BEGIN SUPPLIED DATA

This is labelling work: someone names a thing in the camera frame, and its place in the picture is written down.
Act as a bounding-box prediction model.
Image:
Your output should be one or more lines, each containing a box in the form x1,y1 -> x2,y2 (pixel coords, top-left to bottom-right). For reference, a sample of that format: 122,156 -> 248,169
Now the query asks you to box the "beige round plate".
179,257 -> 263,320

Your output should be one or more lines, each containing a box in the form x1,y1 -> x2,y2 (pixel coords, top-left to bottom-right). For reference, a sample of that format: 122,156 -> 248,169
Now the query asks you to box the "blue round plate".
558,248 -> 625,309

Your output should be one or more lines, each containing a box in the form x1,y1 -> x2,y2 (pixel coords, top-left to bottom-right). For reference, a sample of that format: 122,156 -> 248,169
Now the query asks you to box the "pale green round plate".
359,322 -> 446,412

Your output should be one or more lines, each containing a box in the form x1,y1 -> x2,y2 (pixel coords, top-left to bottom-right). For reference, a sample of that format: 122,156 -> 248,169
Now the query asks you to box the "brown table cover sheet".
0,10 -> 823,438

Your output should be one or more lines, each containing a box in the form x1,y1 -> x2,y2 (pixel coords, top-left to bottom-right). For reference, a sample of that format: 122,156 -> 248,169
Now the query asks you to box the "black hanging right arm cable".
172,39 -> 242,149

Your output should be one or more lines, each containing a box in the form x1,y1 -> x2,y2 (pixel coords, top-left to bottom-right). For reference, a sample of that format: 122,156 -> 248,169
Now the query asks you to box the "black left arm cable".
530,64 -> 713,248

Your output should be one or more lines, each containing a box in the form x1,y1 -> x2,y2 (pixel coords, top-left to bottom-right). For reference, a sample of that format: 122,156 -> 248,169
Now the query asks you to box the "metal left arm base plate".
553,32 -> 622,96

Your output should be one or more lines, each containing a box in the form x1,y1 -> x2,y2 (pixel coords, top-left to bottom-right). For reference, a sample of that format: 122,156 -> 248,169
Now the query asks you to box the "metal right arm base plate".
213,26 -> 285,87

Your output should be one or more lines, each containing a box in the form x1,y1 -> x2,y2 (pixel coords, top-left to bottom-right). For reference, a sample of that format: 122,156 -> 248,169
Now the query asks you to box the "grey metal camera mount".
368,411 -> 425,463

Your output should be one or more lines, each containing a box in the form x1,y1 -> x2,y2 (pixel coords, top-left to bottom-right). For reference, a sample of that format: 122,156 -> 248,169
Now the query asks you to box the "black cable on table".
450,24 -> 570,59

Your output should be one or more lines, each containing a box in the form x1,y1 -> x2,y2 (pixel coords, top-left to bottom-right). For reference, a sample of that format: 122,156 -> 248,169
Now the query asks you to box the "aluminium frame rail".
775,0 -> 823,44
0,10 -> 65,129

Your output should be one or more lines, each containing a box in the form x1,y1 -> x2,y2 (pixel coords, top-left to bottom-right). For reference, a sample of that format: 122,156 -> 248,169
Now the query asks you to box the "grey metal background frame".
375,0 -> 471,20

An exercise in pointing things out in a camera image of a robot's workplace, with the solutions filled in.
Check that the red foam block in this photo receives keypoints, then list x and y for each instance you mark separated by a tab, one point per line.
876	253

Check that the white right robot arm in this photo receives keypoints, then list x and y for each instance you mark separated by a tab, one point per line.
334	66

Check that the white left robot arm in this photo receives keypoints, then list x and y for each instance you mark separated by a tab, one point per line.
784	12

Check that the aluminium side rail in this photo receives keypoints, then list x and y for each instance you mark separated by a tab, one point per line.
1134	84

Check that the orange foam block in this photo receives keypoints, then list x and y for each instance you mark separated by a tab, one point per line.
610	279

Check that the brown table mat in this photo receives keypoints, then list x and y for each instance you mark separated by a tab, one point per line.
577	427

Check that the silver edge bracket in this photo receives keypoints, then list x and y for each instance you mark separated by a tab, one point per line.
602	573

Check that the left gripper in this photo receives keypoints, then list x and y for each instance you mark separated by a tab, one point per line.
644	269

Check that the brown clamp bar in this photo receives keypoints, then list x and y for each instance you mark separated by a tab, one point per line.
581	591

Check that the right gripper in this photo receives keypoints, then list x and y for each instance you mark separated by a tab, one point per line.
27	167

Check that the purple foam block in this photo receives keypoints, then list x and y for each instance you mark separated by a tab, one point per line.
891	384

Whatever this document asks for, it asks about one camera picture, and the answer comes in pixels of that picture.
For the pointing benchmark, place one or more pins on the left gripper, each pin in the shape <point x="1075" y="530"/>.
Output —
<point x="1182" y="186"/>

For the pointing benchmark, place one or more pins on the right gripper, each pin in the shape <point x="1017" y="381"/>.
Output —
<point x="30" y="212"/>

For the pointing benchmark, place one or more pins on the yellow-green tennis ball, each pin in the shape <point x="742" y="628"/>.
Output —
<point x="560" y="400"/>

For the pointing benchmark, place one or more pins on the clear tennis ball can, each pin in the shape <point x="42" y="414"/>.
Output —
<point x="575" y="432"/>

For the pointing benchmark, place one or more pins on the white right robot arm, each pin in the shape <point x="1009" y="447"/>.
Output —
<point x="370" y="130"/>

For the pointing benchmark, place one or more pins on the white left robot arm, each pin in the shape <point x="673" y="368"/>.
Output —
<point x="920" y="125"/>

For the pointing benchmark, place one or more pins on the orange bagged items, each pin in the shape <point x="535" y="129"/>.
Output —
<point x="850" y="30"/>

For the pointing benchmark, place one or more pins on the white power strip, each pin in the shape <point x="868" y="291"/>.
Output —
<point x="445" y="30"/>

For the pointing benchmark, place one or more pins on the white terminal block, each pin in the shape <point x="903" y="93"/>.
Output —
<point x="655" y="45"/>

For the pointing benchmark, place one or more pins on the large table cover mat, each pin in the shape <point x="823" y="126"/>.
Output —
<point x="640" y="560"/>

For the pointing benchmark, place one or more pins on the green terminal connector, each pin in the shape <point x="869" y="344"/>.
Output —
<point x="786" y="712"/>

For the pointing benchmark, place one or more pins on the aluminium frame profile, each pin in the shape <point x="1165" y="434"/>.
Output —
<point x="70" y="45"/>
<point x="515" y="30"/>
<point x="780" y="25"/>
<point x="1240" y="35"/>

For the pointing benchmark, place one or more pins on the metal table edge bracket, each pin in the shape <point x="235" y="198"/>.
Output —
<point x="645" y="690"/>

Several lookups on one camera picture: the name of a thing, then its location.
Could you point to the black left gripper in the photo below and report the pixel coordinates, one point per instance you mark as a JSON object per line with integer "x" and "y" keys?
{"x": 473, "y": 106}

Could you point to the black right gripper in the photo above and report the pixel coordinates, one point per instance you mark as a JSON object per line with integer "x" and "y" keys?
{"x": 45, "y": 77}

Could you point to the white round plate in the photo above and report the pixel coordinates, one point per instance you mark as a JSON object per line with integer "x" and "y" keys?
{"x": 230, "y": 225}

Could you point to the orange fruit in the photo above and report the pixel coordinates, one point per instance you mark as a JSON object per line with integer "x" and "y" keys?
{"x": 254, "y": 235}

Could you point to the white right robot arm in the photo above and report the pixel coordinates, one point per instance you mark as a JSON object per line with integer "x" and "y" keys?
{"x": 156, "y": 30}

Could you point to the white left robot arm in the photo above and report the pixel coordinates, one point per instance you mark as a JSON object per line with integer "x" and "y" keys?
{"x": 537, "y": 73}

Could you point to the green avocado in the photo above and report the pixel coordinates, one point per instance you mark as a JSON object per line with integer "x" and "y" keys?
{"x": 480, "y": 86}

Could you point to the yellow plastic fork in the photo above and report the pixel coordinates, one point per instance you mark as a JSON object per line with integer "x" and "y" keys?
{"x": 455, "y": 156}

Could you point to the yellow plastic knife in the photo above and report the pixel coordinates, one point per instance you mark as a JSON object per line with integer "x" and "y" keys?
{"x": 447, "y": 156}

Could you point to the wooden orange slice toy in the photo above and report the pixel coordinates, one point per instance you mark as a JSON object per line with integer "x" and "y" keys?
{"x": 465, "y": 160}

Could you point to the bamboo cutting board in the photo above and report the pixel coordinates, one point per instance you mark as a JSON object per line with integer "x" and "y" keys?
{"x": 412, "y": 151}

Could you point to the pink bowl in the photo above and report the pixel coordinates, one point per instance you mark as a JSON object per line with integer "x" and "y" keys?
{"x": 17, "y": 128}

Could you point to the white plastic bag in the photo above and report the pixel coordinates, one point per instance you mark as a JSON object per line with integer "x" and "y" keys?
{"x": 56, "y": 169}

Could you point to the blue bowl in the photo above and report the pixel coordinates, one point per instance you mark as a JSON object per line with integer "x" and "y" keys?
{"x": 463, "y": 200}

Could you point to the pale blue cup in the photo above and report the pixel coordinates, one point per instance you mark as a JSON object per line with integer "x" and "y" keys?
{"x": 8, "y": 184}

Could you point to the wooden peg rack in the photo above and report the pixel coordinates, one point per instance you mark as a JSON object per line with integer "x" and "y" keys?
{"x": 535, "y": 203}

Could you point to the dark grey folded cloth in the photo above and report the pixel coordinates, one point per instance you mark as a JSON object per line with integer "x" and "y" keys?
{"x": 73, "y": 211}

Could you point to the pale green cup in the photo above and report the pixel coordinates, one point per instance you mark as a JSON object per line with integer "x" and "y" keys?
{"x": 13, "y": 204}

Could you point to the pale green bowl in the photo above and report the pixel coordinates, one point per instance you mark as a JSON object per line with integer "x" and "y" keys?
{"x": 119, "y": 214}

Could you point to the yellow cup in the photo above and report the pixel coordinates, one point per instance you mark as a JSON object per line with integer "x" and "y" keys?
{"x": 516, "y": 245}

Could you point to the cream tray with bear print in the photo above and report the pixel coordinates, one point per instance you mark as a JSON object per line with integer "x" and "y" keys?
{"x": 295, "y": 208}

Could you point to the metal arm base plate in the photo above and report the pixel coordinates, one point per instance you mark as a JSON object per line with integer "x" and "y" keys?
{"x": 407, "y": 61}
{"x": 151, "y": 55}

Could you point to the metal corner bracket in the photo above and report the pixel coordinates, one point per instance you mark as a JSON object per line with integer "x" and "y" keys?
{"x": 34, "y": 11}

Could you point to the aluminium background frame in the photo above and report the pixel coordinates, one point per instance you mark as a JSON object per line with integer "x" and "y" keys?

END SUPPLIED DATA

WHAT THE TASK REQUIRES:
When a line of the records holds the word "ball", copy that line.

FINISHED EXERCISE:
For the pointing benchmark, place one or more pins on the yellow-green tennis ball, each pin in the shape <point x="742" y="628"/>.
For the pointing benchmark, place one or more pins on the clear tennis ball can, each pin in the shape <point x="42" y="414"/>.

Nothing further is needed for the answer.